The same information was posted on the company’s website that is not active anymore.

Jitka Perez said she moved to Lakeside because it is a country town and it should remain that way.

“El Monte Valley is the Michelangelo of rural imagery,” she said.

Terri Bingham is an attorney and race horse trainer living in the valley.

“As far as I’ve read the EIR, East County is in trouble where it says the sand mine is going to expose us all to a 30-year cancer risk,” she said. “Let me exert my firm belief that we will defeat Adams and his sand mine.”

Concern was expressed over the third largest aquifer in the county being at serious risk of pollution if the river sand is excavated, as well as the environment and the many endangered species living in the valley.

More than 200 residents will remain without well water, being forced to connect to the city water and start paying a rate.

Local businesses in the valley might be forced to close down and move out.

Concern was raised about the risk of major fatalities in case of brush fires during Santa Ana winds, with just one road out of the valley blocked by hundreds of trucks.

Dancing and singing toward the microphone, Marie Michele Nakashima,who keeps and rides her horses in the valley, warned, “Just because we are unincorporated doesn’t mean we are subject to every idea that lines somebody’s pocket.”

Nakashima said the valley without water is a dangerous idea. “Without well water, we cannot keep the horses, the pigs, the cows, never mind the people,” she said.

The audience chanted, “Water is sacred, water is life, while Nakashima closed with the words of Theodore Roosevelt in 1903: “Leave it as it is. You cannot improve on it.”

Highlighting the evening, the Native Kumeyaay community sent a delegation to speak up on behalf of the community.

Bobby Wallace, Kumeyaay spiritual leader, started his intervention in his native language, addressing the crowd as “My people, you are my people.”

Wallace said his family has been living in the valley for 12,000 years. “Those bones in that valley have my DNA,” he said. “Those tools out there were made by my relations. We cannot stand for this.
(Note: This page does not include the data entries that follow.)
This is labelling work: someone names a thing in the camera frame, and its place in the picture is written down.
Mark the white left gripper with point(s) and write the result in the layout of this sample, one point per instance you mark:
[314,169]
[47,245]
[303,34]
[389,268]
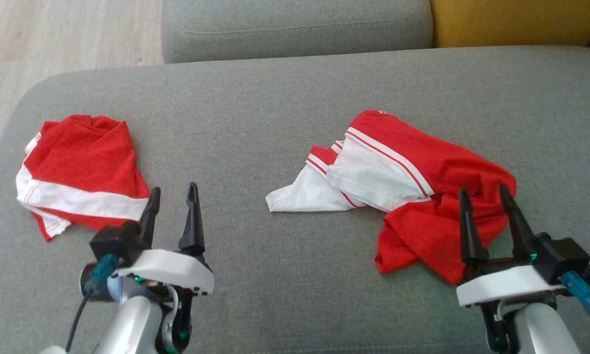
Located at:
[167,268]

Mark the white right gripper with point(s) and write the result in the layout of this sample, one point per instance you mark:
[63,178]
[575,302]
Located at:
[506,285]

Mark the red Bulls 23 jersey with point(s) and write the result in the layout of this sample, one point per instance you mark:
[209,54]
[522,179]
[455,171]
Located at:
[437,172]

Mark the red shorts with white stripe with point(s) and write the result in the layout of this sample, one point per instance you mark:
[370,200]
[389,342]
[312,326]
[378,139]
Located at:
[88,157]

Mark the grey sofa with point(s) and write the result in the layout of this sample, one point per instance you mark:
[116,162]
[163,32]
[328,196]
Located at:
[275,123]

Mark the large yellow sofa cushion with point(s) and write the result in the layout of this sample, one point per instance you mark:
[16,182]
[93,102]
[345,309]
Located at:
[511,22]

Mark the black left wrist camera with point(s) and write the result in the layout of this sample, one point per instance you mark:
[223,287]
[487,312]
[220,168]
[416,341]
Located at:
[115,241]

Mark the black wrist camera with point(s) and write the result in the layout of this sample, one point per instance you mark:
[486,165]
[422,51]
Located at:
[115,241]
[565,255]

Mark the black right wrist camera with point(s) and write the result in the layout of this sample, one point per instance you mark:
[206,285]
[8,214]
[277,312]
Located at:
[565,255]

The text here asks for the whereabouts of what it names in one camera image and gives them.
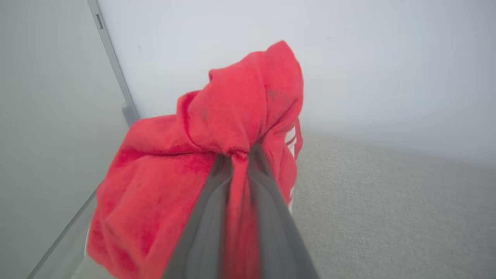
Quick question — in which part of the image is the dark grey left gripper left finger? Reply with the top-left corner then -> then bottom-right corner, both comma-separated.
162,154 -> 234,279

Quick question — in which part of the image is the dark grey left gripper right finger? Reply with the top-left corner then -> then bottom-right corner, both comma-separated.
247,143 -> 320,279

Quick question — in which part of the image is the red Bulls 23 jersey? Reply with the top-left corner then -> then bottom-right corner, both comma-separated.
86,40 -> 304,279

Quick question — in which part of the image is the grey fabric sofa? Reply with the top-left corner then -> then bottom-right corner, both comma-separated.
71,130 -> 496,279

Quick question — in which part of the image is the grey metal pipe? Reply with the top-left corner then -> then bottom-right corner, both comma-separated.
26,0 -> 140,279

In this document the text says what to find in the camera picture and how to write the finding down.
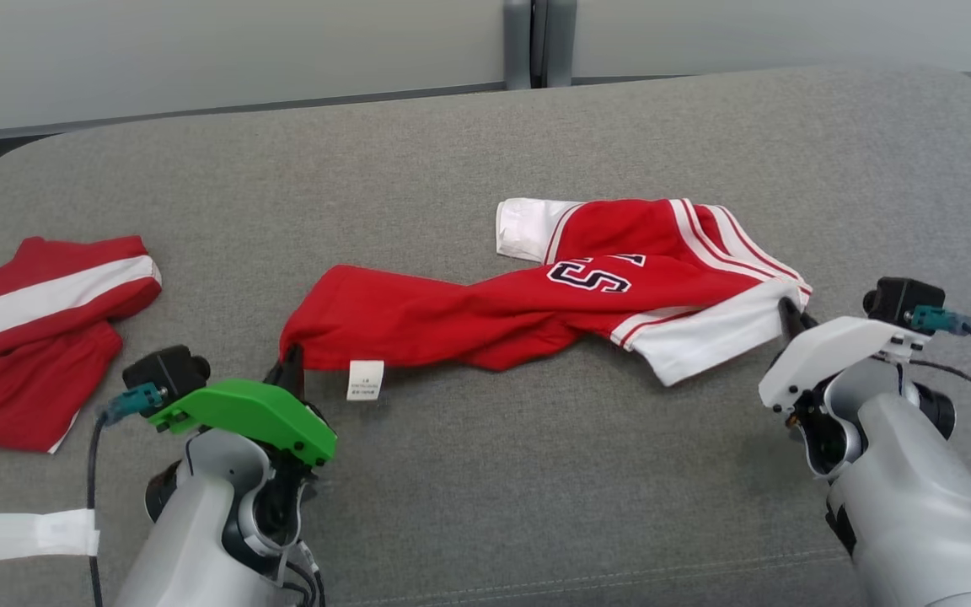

We all need to stand together, we all need to be strong, we all need not frigging compromise.”

Wallace said that the community’s children would be put at risk with so many schools and sport fields close to El Monte Valley.

“This really sucks that we will have spores getting into our kids’ lungs and that’s the truth,” he said. “You guys know this is the truth, too.”

Wallace, who also protested at Standing Rock, South Dakota, said the project does not put people first.

“I’ve been around this country and I’ve seen what they can do to people,” he said. “This country hurts for water.”

Wallace also mentioned the Kumeyaay burial sites in the valley.

“There are people’s remains out there, so you guys remember, no frigging compromise,” he said, causing loud ovations.

“No Compromise” became the new slogan chanted by the residents for the remaining of the meeting.

One way to include the community in the decisional process is to have a legal intervener working with the county throughout the approval stages.

Rudy Reyes applied for this role on Monday, Oct. 1. Reyes is a Kumeyaay archeologist and was involved in stopping the Quail Brush Power plant in Santee few years ago.

“The EIR is key and extremely important at this stage,” said Reyes. “If we as a community can show and prove to the overseeing board the project would be un-mitigatable and have a negative impact on the community, it is possible to stop the sand mine.”

Cleveland National Forest Foundation raised $10,000 out of $35,000 needed to pursue a CEQA lawsuit against the county if the project gets approved based on an incomplete or inaccurate EIR.  

The public has until Oct. 29 to submit written comments with the county by email to heather.steven@sdcounty.ca.gov  or  robert.hingtgen@sdcounty.ca.gov.  Adams’ sand mining project will have to pass through the Lakeside Planning Committee that has only an advisory role, and then be voted on by the County Planning Commission and the Board of Supervisors.